The billboard reinforces, “This notion of a Black man living,” said Wimbley.

“It’s really important to bring humanization to the representation of Black people in media. And focus on producing an agency, and empowerment,” she said.

Wimbley’s Masking Series was inspired by the tradition of masquerade which is celebrated in many cultures across Africa. The art series features a still photo of a face with a mask modeled by her husband and a multimedia image with a mask reflecting different visuals.

“The storytelling communicates the important occurrences within the community, I was reflecting on wearing a mask within the masquerade culture and the transformative nature of both putting on a mask and wearing one,” said Wimbley.

Wimbley also wanted to humanize Black and Brown people who were disproportionately impacted by COVID-19. The added stress of police brutality resulting in the death of African Americans nationwide also inspired Wimbley to show that Black people have agency in their own lives.

Through her art, Wimbley said that she wants Black people, “to be in a place of empowerment, versus, a space of trauma.”

“We are a part of an interconnected story and part of each other’s stories. We have agency in how we move forward, and we can write, claim, and develop what that next phase looks like,” said Wimbley.

The symbolism of the images presented on the Oak Park billboard and the digital display at Arden Fair Mall highlight different codes that have inspired social justice movements throughout the nation. On the billboard, the model is wearing a mask with coded patterns promoting vaccinations and several rings, one with Harriet Tubman.

Tatiana Ortiz-Rubio

In her ‘Stop the Spread’ mural located at Bread & Salt Gallery in Chicano Park,

Mexican-American visual artist Ortiz-Rubio used the image of a Latina woman to raise awareness on COVID-19 safety precautions in her community.

According to national data, Latinos make up about 30 % of San Diego’s population. They were disproportionately affected by COVID-19 because a disproportionate number are essential workers or undocumented people.

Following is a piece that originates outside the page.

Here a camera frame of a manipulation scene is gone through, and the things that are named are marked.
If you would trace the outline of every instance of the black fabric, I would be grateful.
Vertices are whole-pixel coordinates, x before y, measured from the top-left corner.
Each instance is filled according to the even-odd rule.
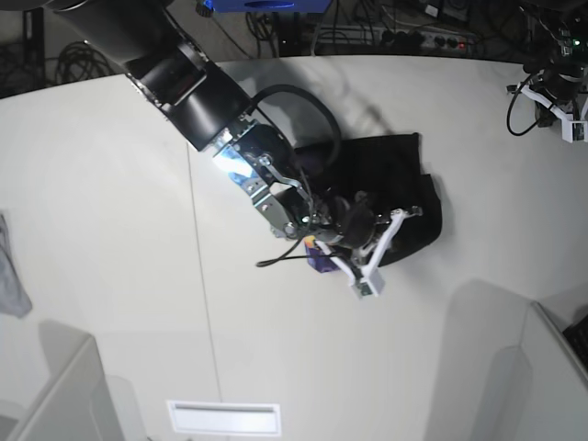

“This is truly a message for anyone in the world because a pandemic has affected us all. But it hasn’t affected us equally,” said Ortiz-Rubio.

“In the United States, minorities have been affected because of their race and economic status,” she said.

Muralism was a social movement which helped foster systematic change in Mexico. Ortiz-Rubio said that the Black Lives Movement also inspired her to challenge racism and inequality through her artwork.

“It speaks to everyone, and the fact that it is a Latin American woman speaking to anyone, is also important because usually generalized images are of a White person,” she said.

Being a woman is an integral part of Ortiz-Rubio’s experience creating the mural. She recalled young girls and their mothers witnessing her paint the mural from their backyards which reaffirmed her desire to use a Latina as the centerpiece of her mural.

“It’s very empowering to be celebrated,” said Ortiz-Rubio.

“This will be a message that will take that stigma away,” she said.

The visual artist said that she wants Latin Americans to be represented and celebrated in her art especially when they are the target audience.

California Black Media’s coverage of COVID-19 is supported by the California Health Care Foundation.